Question

I've been having a terrible time finding any examples of XSTL processing with the python libxml2 library and XSLT. I have a set of legacy documents with a default namespace, and I've been trying convert them into something I can import into a tinkerpop-compliant database. The legacy data has a default namespace, and I can't figure out how to convince libxslt to find anything in the data.

As you can see from my examples, I can't seem to get anything from an inner template to render at all. It does seem to find the topmost (cmap) template, as it spits out the <graphml> boilerplate. I am fairly new to XSLT, so this may be just a shortcoming, but nobody on SO or the google seems to have any examples of this working.

I've thought about just ripping the offending default namespace out with a regexp, but parsing XML with a regexp is usually a bad plan, and it just seems like the wrong idea.

I have the following XML:

<?xml version="1.0" encoding="UTF-8"?>
  <cmap xmlns="http://cmap.ihmc.us/xml/cmap/">
    <map width="1940" height="3701">
      <concept-list>
        <concept id="1JNW5YSZP-14KK308-5VS2" label="Solving Linear&#xa;Systems by&#xa;Elimination&#xa;[MAT.ALG.510]"/>
        <concept id="1JNW55K3S-27XNMQ0-5T80" label="Using&#xa;Inequalities&#xa;[MAT.ALG.423]"/>
      </concept-list
    </map>
  </cmap>

There's much more, but this is a sample of it. I was able, using the xpathRegisterNS() command, to register the default namespace and find my map, concept-map, etc with it. I have not had the same luck when trying to process this with libxslt.
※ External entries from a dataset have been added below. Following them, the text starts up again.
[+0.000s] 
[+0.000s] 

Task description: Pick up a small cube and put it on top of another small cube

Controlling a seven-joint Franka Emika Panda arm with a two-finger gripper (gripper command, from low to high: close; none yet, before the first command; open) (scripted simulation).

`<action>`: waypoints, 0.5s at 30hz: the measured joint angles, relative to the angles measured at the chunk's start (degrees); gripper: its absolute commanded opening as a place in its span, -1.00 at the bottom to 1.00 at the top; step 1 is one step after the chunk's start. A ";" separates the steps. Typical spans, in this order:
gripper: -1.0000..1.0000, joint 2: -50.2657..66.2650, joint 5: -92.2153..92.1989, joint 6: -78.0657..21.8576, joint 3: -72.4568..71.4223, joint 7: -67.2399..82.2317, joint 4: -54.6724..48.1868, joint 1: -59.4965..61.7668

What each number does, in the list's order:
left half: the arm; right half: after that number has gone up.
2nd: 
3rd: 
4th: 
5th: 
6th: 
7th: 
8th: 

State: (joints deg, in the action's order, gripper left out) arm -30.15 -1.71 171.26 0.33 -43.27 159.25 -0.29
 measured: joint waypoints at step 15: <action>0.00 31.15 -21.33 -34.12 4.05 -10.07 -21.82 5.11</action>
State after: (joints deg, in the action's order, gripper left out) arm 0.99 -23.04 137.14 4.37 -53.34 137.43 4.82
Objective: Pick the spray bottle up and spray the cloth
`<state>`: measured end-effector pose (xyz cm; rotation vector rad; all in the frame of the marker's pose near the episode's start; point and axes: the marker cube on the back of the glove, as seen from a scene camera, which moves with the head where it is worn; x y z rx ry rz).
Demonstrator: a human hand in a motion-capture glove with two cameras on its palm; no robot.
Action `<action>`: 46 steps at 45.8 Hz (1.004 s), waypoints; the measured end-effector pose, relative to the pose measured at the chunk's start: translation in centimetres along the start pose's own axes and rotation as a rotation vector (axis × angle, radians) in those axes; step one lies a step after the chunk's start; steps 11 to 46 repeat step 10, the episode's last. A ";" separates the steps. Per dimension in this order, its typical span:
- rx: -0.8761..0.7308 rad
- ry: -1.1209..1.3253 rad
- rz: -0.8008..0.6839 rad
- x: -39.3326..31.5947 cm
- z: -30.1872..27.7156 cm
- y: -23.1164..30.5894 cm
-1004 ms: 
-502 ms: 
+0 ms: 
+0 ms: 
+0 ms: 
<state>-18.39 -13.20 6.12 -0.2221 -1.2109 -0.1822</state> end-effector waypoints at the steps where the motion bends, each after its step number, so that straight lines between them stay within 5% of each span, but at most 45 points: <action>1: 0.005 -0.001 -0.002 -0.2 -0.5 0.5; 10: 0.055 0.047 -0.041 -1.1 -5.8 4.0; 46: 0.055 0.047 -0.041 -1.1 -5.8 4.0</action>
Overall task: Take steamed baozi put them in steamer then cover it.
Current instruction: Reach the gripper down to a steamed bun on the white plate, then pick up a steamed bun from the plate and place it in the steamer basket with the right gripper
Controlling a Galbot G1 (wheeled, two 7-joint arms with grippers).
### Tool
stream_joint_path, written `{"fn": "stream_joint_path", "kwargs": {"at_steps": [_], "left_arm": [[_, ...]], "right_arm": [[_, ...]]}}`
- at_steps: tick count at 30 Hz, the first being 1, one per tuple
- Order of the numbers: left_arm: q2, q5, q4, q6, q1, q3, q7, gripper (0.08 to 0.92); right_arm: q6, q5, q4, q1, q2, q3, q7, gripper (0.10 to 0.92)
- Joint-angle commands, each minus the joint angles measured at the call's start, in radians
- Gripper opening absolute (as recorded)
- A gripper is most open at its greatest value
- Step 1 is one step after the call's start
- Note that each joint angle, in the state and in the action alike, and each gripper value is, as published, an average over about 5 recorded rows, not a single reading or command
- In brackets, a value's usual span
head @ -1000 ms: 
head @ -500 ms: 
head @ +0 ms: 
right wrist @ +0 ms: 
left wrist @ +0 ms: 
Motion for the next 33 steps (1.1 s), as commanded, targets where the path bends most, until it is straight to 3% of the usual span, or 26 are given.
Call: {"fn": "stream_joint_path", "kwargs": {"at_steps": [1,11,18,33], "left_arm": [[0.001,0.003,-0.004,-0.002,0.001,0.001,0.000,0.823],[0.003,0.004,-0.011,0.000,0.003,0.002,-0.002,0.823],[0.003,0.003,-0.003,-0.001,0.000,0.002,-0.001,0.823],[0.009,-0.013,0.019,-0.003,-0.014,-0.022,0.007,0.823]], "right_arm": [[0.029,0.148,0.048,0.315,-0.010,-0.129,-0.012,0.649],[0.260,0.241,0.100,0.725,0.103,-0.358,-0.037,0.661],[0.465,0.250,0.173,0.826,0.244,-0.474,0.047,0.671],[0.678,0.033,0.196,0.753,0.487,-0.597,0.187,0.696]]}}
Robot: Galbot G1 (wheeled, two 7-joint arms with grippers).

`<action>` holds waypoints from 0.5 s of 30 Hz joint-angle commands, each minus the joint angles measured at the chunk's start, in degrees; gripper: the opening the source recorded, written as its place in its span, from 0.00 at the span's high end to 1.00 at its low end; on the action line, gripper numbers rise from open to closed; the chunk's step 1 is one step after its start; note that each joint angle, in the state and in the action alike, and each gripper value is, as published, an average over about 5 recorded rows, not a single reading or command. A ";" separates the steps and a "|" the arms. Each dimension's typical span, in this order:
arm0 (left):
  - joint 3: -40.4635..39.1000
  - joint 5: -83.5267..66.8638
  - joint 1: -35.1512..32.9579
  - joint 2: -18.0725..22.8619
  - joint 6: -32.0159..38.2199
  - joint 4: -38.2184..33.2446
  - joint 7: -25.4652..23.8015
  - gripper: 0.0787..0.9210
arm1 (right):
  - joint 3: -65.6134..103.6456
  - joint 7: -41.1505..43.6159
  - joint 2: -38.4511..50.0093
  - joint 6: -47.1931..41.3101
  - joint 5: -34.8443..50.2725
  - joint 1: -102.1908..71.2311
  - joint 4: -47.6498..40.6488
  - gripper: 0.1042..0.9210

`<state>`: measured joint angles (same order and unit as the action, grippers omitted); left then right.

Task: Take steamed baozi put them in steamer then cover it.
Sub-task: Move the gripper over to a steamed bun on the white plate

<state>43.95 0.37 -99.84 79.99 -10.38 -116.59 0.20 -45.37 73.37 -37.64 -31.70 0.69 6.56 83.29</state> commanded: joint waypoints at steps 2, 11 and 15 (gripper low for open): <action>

<?xml version="1.0" encoding="UTF-8" ?>
<xsl:stylesheet version="1.0" xmlns:xsl="http://www.w3.org/1999/XSL/Transform" xmlns:c="http://cmap.ihmc.us/xml/cmap/">
  <xsl:output method="xml" indent="yes"/>
  <xsl:template match="c:cmap">
    <graphml xmlns="http://graphml.graphdrawing.org/xmlns">
      <xsl:apply-templates select="c:concept"/>
    </graphml>      
  </xsl:template>
  <xsl:template match="c:concept">
    <node> Found a node </node>
  </xsl:template>
</xsl:stylesheet>

And the python experiment is just:

 import libxml2
 import libxslt
 styledoc = libxml2.parseFile("cxltographml.xsl")
 style = libxslt.parseStylesheetDoc(styledoc)
 doc = libxml2.parseFile("algebra.cxl")
 result = style.applyStylesheet(doc, None)
 print style.saveResultToString(result)
Was it helpful?

Solution

You've got the right technique regarding namespaces in the xslt, namely you must map the uri to a prefix as the "default namespace" doesn't apply to xpaths or template match expressions. The problem is that in your c:cmap template you're doing

  <xsl:apply-templates select="c:concept"/>

But the cmap element doesn't have any direct children named concept. Try

  <xsl:apply-templates select="c:map/c:concept-list/c:concept"/>

or more generally (but potentially less efficient)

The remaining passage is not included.